Testing Artificial Players: Strength

How do you know if your artificial player, or bot, is any good? What does it mean to be good for an artificial player anyways?


At Decisive, we consider an intelligent artificial player (IAP) to be good on account of two factors: sheer strength, and human-like behaviour. We are going to leave human-like behaviour for another blog, not because it is less important than strength, but because it is very important and I rather not make a blog too long.


Strength is key, because it is possible to make a strong IAP play worse, but the opposite is not true. Let’s clarify from the beginning that when I talk about strength here is in the context of the IAP having access only to the same information as the human players. In other words, cheating is not an acceptable technique to make an IAP stronger. Not to go on a tangent, but this is one of the reasons why I call our product IAP and not bot. I think it is ok to cheat for a bot (it’s name is almost an antonym of intelligence).


So, let’s say you worked on an IAP and want to know if it is strong or not, how do you test it? We would like a concrete number that is relative to two boundaries: a minimum and a maximum strength. So if I tell you: your IAP is a 5, where the minimum is 0 and the maximum is 10, we quickly get an idea of its strength.


As a general rule, the way to test an IAP is to make it play against another player, and see how it does. We need the opponent to be of a known strength, and also a fast player that can play hopefully thousands of games. That rules out humans.


To avoid a chicken and egg situation, an easy place to start is at strength zero: a random player. If our IAP wins 50% of the games against a random player, then all we’ve done is a random IAP! Anything above 50% and we know our player has some intelligence. This is actually an important early test, because we often try new techniques and theories for training IAPs and an early and easy ‘proof of learning’ is a must (we fail often, and we like to fail fast).


Unfortunately, even a 100% win against a random player does not mean the IAP is strong. It does mean it learnt, but it is far from playing well. Random is as bad a player as it gets after all. So, we need a better opponent: Baseline.


Baseline is a hard-coded bot that is easy to code, but does not do clearly stupid moves like random does, but it isn’t a good player either. Typically done with a behaviour tree or similar ‘if-then’ organizing technique, the Baseline player will not learn anything new but it will kill random and won’t lose to any half trained IAP.

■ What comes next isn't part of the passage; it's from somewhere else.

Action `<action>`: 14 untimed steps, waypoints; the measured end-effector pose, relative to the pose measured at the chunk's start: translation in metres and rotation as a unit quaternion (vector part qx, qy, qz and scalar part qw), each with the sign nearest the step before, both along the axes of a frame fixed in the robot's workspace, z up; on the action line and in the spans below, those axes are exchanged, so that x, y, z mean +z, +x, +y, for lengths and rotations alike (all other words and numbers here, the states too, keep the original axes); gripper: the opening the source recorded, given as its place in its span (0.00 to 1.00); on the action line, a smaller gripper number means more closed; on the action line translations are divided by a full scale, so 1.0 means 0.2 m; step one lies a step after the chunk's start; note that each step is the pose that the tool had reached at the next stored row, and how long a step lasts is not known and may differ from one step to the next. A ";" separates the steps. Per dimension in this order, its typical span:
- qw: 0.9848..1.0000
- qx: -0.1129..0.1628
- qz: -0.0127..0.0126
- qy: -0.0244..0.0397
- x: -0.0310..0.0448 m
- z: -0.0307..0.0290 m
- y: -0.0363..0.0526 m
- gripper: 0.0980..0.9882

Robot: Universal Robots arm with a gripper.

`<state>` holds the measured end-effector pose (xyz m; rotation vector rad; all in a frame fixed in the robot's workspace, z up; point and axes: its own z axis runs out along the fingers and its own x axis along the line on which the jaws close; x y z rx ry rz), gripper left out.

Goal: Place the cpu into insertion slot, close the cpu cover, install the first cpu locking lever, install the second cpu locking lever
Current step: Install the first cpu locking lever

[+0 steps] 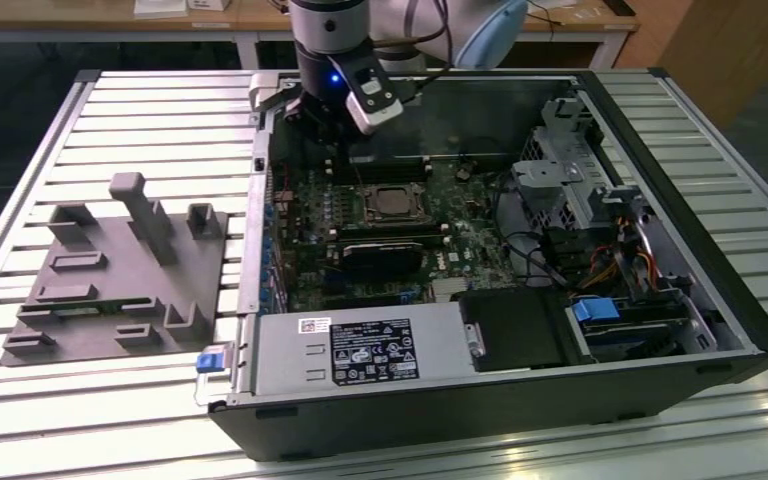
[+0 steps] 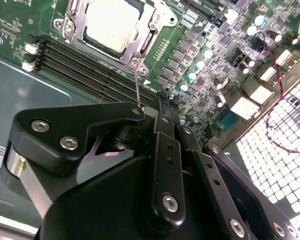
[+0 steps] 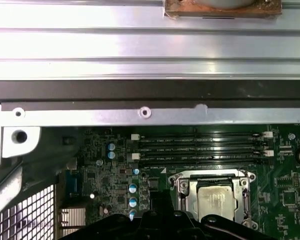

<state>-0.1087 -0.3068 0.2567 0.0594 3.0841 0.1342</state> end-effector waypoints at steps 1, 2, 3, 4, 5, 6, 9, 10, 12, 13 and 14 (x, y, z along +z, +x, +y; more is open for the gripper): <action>1.000 0.000 0.000 0.000 -0.002 0.005 -0.001 0.01; 1.000 0.000 0.000 0.000 -0.004 0.009 -0.001 0.01; 1.000 0.000 0.000 0.000 -0.006 0.014 -0.001 0.01; 1.000 0.000 0.000 0.000 -0.007 0.018 -0.002 0.01; 1.000 0.000 0.000 0.000 -0.008 0.022 -0.002 0.01; 1.000 0.000 0.000 0.000 -0.009 0.026 -0.003 0.01; 1.000 0.000 0.000 0.000 -0.012 0.036 -0.003 0.01; 1.000 0.000 0.000 0.000 -0.012 0.038 -0.003 0.01; 1.000 0.000 0.000 0.000 -0.013 0.039 -0.002 0.01; 1.000 0.000 0.000 0.000 -0.013 0.039 -0.002 0.01; 1.000 0.000 0.000 0.000 -0.013 0.039 -0.002 0.01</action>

In practise, our customers often have a ready available bot to use as a Baseline, because the game is already out there and they do have an AI to play against, or there is some testing bot or even an attempt to create a good artificial opponent.


In any case, either with existing code or writing from scratch, having a baseline player is not expensive or time consuming and it is very useful: it is step two after getting close to a 100% win against Random.


So, let’s have a few thousand matches between IAP and Baseline. Some games have a lot of randomness and others don’t, this and other factors can make the percentage of win/lose mean very different things, but in general we want to be well above 50% win rate against Baseline to consider that step done. Once the IAP has been trained enough to beat Baseline well, we can consider that to be the first version of the IAP. We want now to start playing against humans and take a look at the actual behaviour, see how good it is in every aspect and how much more training it might need.


Here is an example of some statistics of playing an IAP trained with machine learning against the then current AI for the game Blood & Honor (we called their bot ‘Legacy’)



This kind of statistic is key to know where we are with the training: in this case, the level 10 on strength for the IAP got 3 first game positions for each time it did not finish first. A real champion, especially on such a hard strategy game with quite a bit of randomness in its rules.


Further iterations are done by playing the new candidate against the current champion. In our example, we’d have the IAP with further training play against IAP v1 and, if the win rate is acceptable, we label it IAP v2 and crown it as the new champion.


Pretty simple: keep improving the IAP and test it against your previous version till you are happy with the strength. True, almost. There is a potential problem that might be more or less of an obstacle depending on the game: let say that Bot A beats Bot B, and Bot B beats Bot C, thus Bot C beats Bot A? Probably, but you can’t be sure so you need to test.


It actually happened recently that we developed a baseline agent and tested it against Random. It was good, 80% win, but we wanted to get closer to 100%, so we improved it and had a Baseline v2 that got to 98% wins against random. And then we put Baseline v2 to play against Baseline v1 and… it won 15% of the time… 85% loses. Sounds illogical but this is a real example and if you’d see the games played by these agents you would quickly realize why these numbers are the way they are. For this article, sufficient to say that strength testing needs often an ‘ensemble’ of opponents, often including the original Baseline, some well trained IAP and potentially others (random is only useful for the first step).


Like with any software, testing is key for IAP training. But we can’t just call QA and have human testers tell us the actual strength of an IAP, you need a good process and patience gathering statistics to know where you are and how much work ahead you still have.